Wet weather survival guide for cyclists
There’s no need to avoid the roads and bike paths at the first sign of rain. Just follow this checklist to stay dry and safe this winter.
What to wear
Spotting cyclists is hard enough without adding rain into the mix. Hi-vis vests with reflectors are a great investment. Pick ‘em up at any good bike shop or tradies' outlet.
Rain jackets and overpants (in bright colours) are great for shorter trips. For longer rides, look at cycling-specific shells with breathable fabrics and vents. They’re also cut longer at the back so your bum isn’t exposed when you’re in a stretched-out riding position.
Be wary of ponchos or other loose clothing; it could spell really bad news if it gets caught in your wheels.
Waterproof winter gloves
Numbness from the cold can make braking a little harder in wet weather. Make sure your digits are dry and warm to ensure responsive braking.
Keep your noggin dry
Most cycling helmets are designed for maximum ventilation, so your head will definitely get wet in the rain. Wearing a cycling cap or skullcap under your helmet can help keep things civilised.
"Numbness from the cold can make braking a little harder in wet weather. Make sure your digits are dry and warm to ensure responsive braking."
Prepping your bike
Fenders, fenders, fenders
Fenders prevent your wet wheels from spinning water onto you, along with all the dirt and debris that cover the road on a wet day. A no-brainer.
Light up, night AND day
Not just for night use, a strong strobe setting up front is a good idea for any time of the day, rain or shine. The number of times I’ve seen a parked driver catch my lights in their side mirror and hold off opening their doors…
Lower your tyre pressure
Staying in the lower ranges of your tyre’s recommended pressure will mean more of your tyre will be in contact with the roads. This should mean better traction and control of your bike in the wet.
Check your brakes
Disc or rim brakes, always wipe down the braking surface of any debris after riding in the rain. Brake dust and water creates a nasty sludge that compromises stopping power. Also, shop around for wet-weather brake pads for added stopping power.
Hose it down!
Better now when it’s still wet, than later on when all the crud has dried up. A good habit to get into, be sure to focus on the chain drive and derailleurs. But not too high a pressure as this could force debris further into little nooks. To avoid corrosion, give it a good pat dry afterwards.
Keep your chain lubed
Your chain takes a beating. Wet weather adds rust and debris into the mix. Keep your chain well lubricated and free from water with WET Lube. Some people like to WD40 their chain to help get rid of the water first, before giving it a proper lube treatment.
Brush up on skills
Outside foot down when turning
This is good cycling habit that’s more important in the wet. Whichever way you turn, make sure your outside leg is extended down on the pedal. So, left turn = right leg down. Right turn = left leg down. This will ensure more downward force and less risk of the bike sliding out from under you in the wet.

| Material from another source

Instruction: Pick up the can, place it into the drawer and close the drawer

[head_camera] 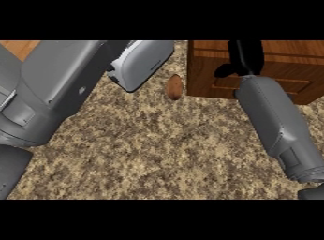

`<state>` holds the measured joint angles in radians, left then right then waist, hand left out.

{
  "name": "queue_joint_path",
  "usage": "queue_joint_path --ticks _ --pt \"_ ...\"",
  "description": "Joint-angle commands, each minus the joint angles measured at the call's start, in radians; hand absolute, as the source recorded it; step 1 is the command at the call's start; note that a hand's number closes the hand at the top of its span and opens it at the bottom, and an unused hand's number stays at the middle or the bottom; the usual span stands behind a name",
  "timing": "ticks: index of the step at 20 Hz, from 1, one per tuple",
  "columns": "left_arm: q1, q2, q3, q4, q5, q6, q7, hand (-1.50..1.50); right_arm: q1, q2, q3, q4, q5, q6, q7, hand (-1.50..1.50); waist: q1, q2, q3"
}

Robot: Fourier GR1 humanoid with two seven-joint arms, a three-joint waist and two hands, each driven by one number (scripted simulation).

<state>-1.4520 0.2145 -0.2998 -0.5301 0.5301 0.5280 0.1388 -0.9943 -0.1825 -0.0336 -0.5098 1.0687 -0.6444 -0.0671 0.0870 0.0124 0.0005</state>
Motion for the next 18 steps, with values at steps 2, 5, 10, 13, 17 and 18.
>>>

Be careful on the first day of rain
This will most likely mean slippery roads due to the build-up of oil spots from successive dry days before the rain. If you spot a rainbow-like film, it’s most likely an oil patch. Avoid if possible, especially if turning.
Feel your brakes
Spend some quality time with your brakes and familiarise yourself with how much pressure to apply to bring your bike to a stop in the wet. As a general tip for stopping, shift your body weight to the back to avoid going over the handlebars or your rear wheel sliding out.
Watch out for humans!
Rain does crazy things to motorists, pedestrians and cyclists alike. Whether it’s people running reds to avoid getting wet, or the bike ahead of you taking a last-minute turn around a puddle, always be on the lookout, take it slow, and leave plenty of braking space for fellow cyclists and motorists.
Get to know your Local Bike Shop
The LBS is your best friend when it comes to keeping you cycling throughout the year. They’ll be able to offer many more helpful advice and suggest the right gear to help you stay safe and dry.